Hobbes è il massimo teorico dell’assolutismo, cioè della forma storica in cui si è sviluppato tra ‘500 e ‘600, lo stato moderno. Il concetto di sovranità legibus soluta, vale a dire dell’unità del potere dello stato e della sua superiorità e indipendenza rispetto a ogni altra specie di potere, è posto dal filosofo al centro della sua teoria politica come condizione essenziale del buon ordinamento del governo degli uomini e carattere specifico del potere politico rispetto, ad esempio, al potere ecclesiastico o alla patria postestas.

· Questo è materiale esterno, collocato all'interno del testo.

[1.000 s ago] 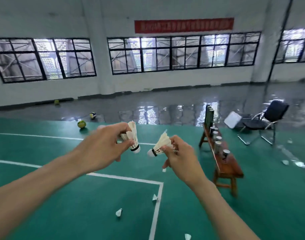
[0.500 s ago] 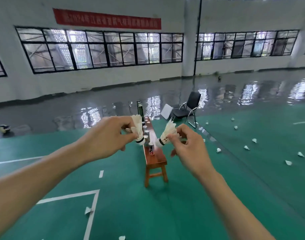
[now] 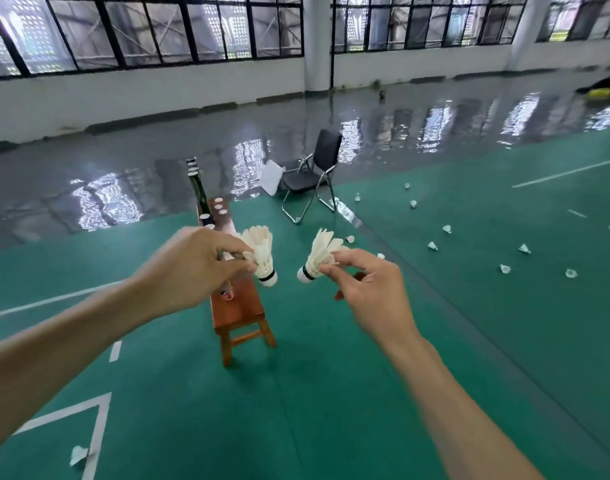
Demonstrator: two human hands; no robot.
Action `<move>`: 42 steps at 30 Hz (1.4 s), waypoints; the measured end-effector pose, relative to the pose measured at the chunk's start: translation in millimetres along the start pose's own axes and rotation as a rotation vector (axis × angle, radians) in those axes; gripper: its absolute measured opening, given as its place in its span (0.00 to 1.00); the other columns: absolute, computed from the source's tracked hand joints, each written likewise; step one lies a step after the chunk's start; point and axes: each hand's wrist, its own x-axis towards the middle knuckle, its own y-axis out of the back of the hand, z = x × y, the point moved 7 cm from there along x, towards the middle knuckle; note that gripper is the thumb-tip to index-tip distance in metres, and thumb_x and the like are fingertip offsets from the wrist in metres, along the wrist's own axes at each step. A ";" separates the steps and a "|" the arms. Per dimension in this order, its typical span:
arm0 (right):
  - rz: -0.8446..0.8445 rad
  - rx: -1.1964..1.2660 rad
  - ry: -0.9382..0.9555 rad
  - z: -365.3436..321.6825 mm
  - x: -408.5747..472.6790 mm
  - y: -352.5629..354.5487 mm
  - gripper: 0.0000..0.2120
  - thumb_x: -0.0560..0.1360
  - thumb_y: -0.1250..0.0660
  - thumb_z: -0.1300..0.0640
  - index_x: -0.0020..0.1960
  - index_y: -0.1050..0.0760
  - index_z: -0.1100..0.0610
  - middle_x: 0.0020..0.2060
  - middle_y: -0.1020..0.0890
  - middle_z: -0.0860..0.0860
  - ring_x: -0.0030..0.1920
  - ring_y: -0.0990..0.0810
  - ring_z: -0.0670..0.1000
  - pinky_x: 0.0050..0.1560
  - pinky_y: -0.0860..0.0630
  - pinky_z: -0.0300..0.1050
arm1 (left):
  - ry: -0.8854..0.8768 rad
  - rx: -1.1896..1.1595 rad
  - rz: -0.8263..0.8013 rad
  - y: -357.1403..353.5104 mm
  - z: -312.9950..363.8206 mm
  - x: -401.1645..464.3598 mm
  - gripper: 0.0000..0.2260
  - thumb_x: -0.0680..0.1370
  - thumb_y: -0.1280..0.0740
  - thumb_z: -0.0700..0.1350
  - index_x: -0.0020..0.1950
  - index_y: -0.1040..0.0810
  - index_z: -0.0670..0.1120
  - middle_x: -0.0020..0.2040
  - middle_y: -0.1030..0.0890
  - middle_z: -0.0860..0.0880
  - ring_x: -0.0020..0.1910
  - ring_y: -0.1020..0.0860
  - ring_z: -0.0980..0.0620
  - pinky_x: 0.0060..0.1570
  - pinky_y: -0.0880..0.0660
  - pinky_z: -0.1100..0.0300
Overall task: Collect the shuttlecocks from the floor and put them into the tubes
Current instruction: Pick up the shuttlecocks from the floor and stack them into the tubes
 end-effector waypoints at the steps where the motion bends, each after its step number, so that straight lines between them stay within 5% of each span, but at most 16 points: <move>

La filosofia politica di Hobbes va considerata come la prima teoria in cui lo stato sovrano e indipendente viene analizzato secondo i principi del pensiero filosofico moderno e in relazione ai fenomeni fondamentali della società moderna (industriale o borghese). Hobbes visse infatti nel periodo culminante del processo di formazione degli stati europei: la pubblicazione del Leviathan (1651) segue di poco la pace di Vestfalia (1648) che concluse la guerra dei trent’anni. Sul piano del pensiero politico, la formazione degli stati si connette all’idea dello stato come creazione cosciente e volontaria degli individui, anzichè come ordine sopraumano – cosicché «il punto di partenza della ricerca cessò di essere il genere umano e divenne lo stato sovrano, individuale e autosufficiente» (Gierke, 1958) – che si considerò fondato su un unione stretta tra gli individui in ottemperanza alla legge di natura per formare una società armata del potere sovrano (contrattualismo).

Al centro del pensiero di Hobbes sono i concetti di individuo e stato: lo stato è per lui il Deus mortalis, la forma unitaria e suprema di direzione morale, giuridica, religiosa, fornita di poteri assoluti e rispetto alla quale l’individuo si trova in condizione di totale dipendenza. Nello stesso tempo, esso viene costruito a partire dai nuovi principi individualistici della società borghese, a partire dall’indipendenza, dalla libertà e dall’eguaglianza naturale degli uomini che istituiscono lo stato sulla base di un calcolo razionale e in vista della conservazione della vita e del benessere.

Il corpo politico viene pensato da Hobbes come corpo artificiale e non come realtà immediata e naturale – la società cioè non esiste in natura, ma è preceduta dall’individuo che è la sola realtà naturale -, il suo fondamento non è una norma trascendente o un istinto, ma le convenzioni e gli accordi tra gli uomini. Corrispondentemente muta anche il metodo della filosofia politica, come mostra il fatto che pur continuando a ricorrere all’autorità della Scrittura e ad esempi storici, Hobbes se ne serve solo per confermare quanto ha già dimostrato per via razionale. La filosofia politica è una scienza e il suo metodo è quello della scienza sperimentale galilleiana: si scompone l’oggetto in parti semplici (la natura umana, lo stato, i patti ecc.) e si ricompone una sintesi a partire da tali principi, ma stavolta come realtà conosciuta razionalmente.